▸ Action item: Please repeat every record below exactly as written, but leave out the pictures.

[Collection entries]

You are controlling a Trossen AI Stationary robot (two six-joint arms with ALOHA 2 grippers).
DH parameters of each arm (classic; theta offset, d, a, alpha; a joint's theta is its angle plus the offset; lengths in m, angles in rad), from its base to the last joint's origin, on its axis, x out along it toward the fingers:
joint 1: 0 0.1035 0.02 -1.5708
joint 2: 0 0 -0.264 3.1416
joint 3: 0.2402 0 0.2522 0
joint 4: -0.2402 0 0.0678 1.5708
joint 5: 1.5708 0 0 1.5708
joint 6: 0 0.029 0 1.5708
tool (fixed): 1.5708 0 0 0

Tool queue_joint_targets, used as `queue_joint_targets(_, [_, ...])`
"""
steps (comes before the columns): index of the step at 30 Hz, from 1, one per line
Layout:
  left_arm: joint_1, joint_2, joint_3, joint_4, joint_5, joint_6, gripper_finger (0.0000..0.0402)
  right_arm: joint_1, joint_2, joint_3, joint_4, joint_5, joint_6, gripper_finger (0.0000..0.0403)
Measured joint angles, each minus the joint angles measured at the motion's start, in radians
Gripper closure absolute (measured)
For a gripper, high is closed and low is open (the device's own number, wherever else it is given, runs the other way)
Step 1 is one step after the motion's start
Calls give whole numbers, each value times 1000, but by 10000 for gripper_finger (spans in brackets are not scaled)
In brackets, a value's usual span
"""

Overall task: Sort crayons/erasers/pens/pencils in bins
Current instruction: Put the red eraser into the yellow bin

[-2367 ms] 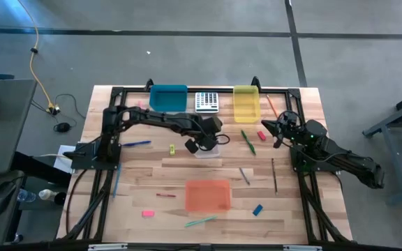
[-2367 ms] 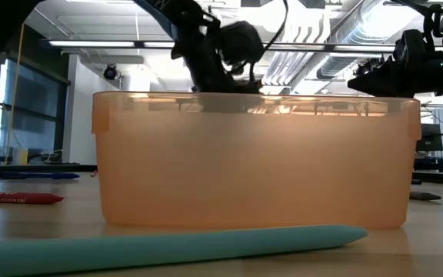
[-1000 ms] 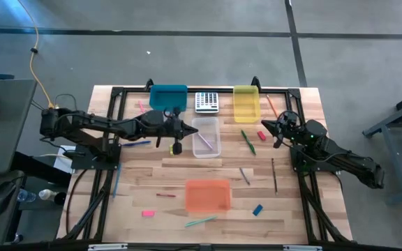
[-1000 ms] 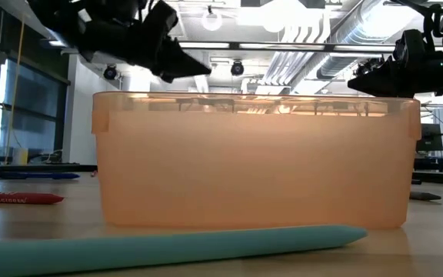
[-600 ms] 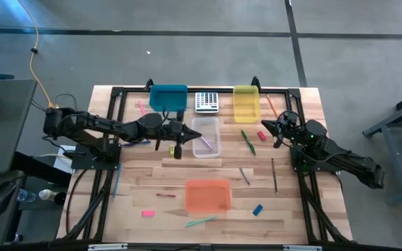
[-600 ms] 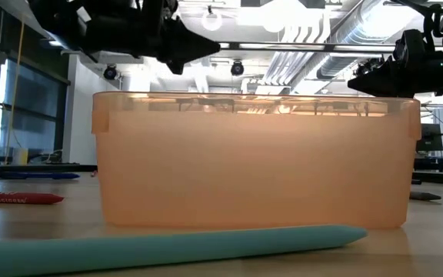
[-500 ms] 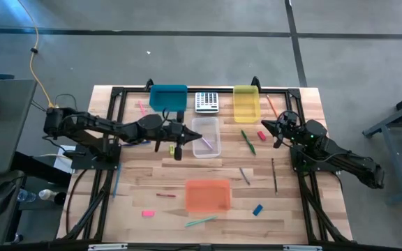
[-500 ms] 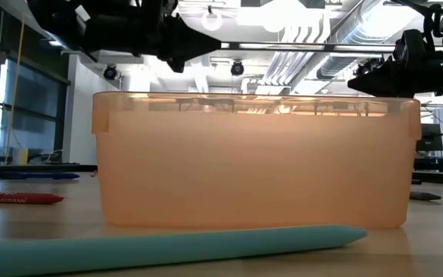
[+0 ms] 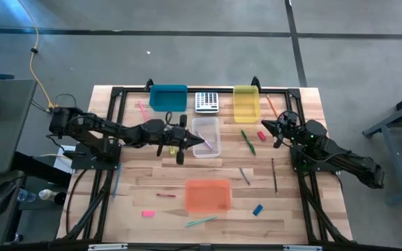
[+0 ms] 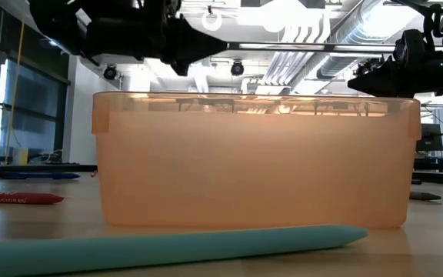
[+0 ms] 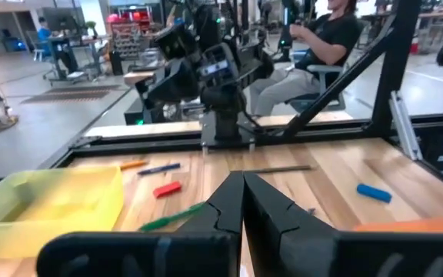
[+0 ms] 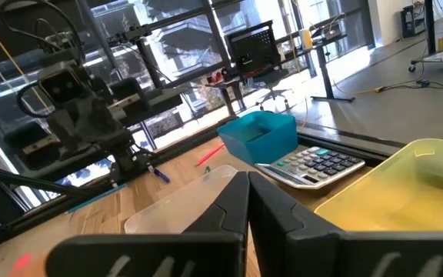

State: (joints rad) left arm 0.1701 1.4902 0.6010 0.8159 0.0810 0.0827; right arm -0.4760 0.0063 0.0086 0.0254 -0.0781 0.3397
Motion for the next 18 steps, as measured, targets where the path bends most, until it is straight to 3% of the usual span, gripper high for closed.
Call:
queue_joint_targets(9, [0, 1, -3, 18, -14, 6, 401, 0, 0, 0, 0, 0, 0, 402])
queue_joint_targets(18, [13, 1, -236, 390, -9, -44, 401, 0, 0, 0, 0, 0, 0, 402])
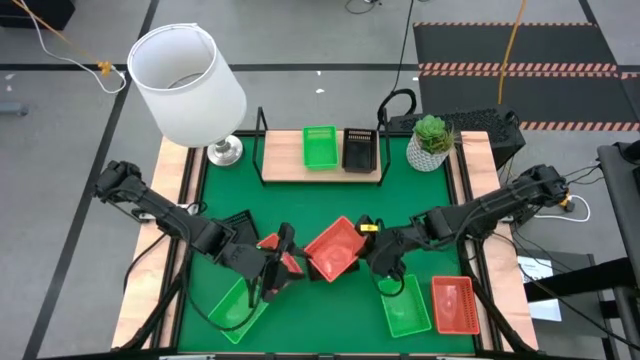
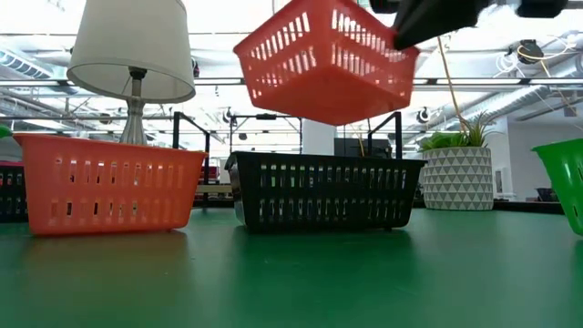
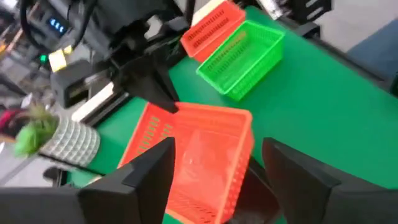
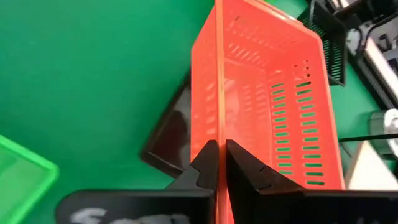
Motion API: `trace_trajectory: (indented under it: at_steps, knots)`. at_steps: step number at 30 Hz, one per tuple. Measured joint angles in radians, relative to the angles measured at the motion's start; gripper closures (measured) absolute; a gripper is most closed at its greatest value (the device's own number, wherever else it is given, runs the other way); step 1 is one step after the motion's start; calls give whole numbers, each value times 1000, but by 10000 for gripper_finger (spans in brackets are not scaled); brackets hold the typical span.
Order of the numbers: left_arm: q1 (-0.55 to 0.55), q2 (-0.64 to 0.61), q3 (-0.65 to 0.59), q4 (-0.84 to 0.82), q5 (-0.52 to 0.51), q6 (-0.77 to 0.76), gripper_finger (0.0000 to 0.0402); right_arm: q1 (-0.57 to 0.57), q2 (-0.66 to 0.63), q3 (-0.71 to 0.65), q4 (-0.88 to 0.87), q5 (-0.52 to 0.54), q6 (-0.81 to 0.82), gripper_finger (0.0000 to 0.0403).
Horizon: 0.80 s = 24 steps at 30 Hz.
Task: Stack baskets on shelf by color
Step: Put the middle orange bin on the shelf
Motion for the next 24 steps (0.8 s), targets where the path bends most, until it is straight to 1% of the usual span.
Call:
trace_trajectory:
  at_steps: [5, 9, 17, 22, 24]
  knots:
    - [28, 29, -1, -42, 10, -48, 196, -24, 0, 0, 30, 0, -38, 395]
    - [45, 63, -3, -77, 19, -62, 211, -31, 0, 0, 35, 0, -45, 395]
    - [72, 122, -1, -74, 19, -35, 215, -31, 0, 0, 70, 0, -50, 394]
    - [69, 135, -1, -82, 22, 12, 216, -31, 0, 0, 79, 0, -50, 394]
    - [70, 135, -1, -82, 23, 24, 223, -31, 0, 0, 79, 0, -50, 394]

▸ Solution to the problem:
You are controlling a Trossen AI Stationary robot (two six-joint arms with ALOHA 2 grippers).
DH parameters of each arm (classic; theta offset, d, a, alpha; a joint's theta is its angle plus the offset; lengths in m, angles in rad), from its base to the last joint's origin, on its axis, x out along it toward the fingers:
joint 1: 0 0.1035 0.02 -1.5708
joint 2: 0 0 -0.264 3.1416
joint 3: 0.2402 0 0.2522 0
joint 4: -0.2402 0 0.0678 1.5708
joint 5: 1.5708 0 0 1.5708
joint 6: 0 0.029 0 1.5708
tool (fixed): 1.5708 0 0 0

Tool queue_joint_targets, used as `queue_joint_targets(_, [_, ...])`
"""
steps (comes before the columns): index of the step at 30 Hz, from 1, one per line
Layout:
  left_arm: joint_1, joint_2, joint_3, joint_4, joint_5, joint_6, gripper_finger (0.0000..0.0402)
  right_arm: joint_1, joint_2, joint_3, joint_4, joint_5, joint_6, gripper_finger (0.0000..0.0403)
Measured joint angles, each minus the joint angles measured at the motion's start, in radians
Gripper closure absolute (measured)
For a gripper, high is closed and low is open (the device's own number, wherever else it is given, runs the other way)
Step 1 is one step after the motion's start
Calls give whole numbers, each value times 1000, but by 10000 for gripper_finger (spans in brackets are not scaled)
In brackets, a value's usual span
"""

Overall task: Sort crayons/erasers/pens/pencils in bins
Current instruction: Put the red eraser into the yellow bin

[-2367 ms] 
[-2367 ms] 
[-1000 ms] 
[-1000 ms] 
[-600 ms] 
[-600 ms] 
[-500 ms] 
[-500 ms] 
[+0 ms] 
[+0 ms] 
[+0 ms] 
[+0 ms] 

State: (joints rad) left arm 0.1701 1.4902 0.6010 0.8159 0.0810 0.0827; right arm -0.4760 0.0063 0.0086 0.0254 -0.0781 0.3397
Motion for the next 18 steps, as measured, targets where the path bends most, until it is straight to 3% of the usual span, gripper high for closed.
Call:
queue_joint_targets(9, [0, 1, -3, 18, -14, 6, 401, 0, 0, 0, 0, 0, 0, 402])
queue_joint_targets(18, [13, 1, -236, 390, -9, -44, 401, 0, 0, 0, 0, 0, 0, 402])
Motion API: `trace_trajectory: (indented under it: at_steps, knots)`. at_steps: step number at 30 Hz, one per tuple. Measured joint angles in radians, relative to the angles measured at the motion's start; gripper closures (measured) absolute; a gripper is most closed at its greatest value (the device's own number, wherever else it is given, runs the other way); step 1 is one step after the motion's start; calls give whole numbers, each value times 1000, but by 10000 for gripper_finger (spans in brackets are not scaled); brackets hold the typical span.
Order of the numbers: left_arm: q1 (-0.55 to 0.55), q2 (-0.64 to 0.61), q3 (-0.65 to 0.59), q4 (-0.84 to 0.82), q5 (-0.52 to 0.51), q6 (-0.77 to 0.76), gripper_finger (0.0000 to 0.0402); right_arm: q1 (-0.57 to 0.57), q2 (-0.66 to 0.63), q3 (-0.71 to 0.65), q4 (-0.88 to 0.87), q5 (-0.52 to 0.54), q6 (-0.81 to 0.82), gripper_finger (0.0000 to 0.0403).
Horizon: 0.80 s = 24 steps at 30 Hz.
Task: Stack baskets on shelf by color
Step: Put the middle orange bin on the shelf
Motion for the next 24 steps (0.8 s), targets where the path bends most, until it is straight to 1% of the usual span.
Call:
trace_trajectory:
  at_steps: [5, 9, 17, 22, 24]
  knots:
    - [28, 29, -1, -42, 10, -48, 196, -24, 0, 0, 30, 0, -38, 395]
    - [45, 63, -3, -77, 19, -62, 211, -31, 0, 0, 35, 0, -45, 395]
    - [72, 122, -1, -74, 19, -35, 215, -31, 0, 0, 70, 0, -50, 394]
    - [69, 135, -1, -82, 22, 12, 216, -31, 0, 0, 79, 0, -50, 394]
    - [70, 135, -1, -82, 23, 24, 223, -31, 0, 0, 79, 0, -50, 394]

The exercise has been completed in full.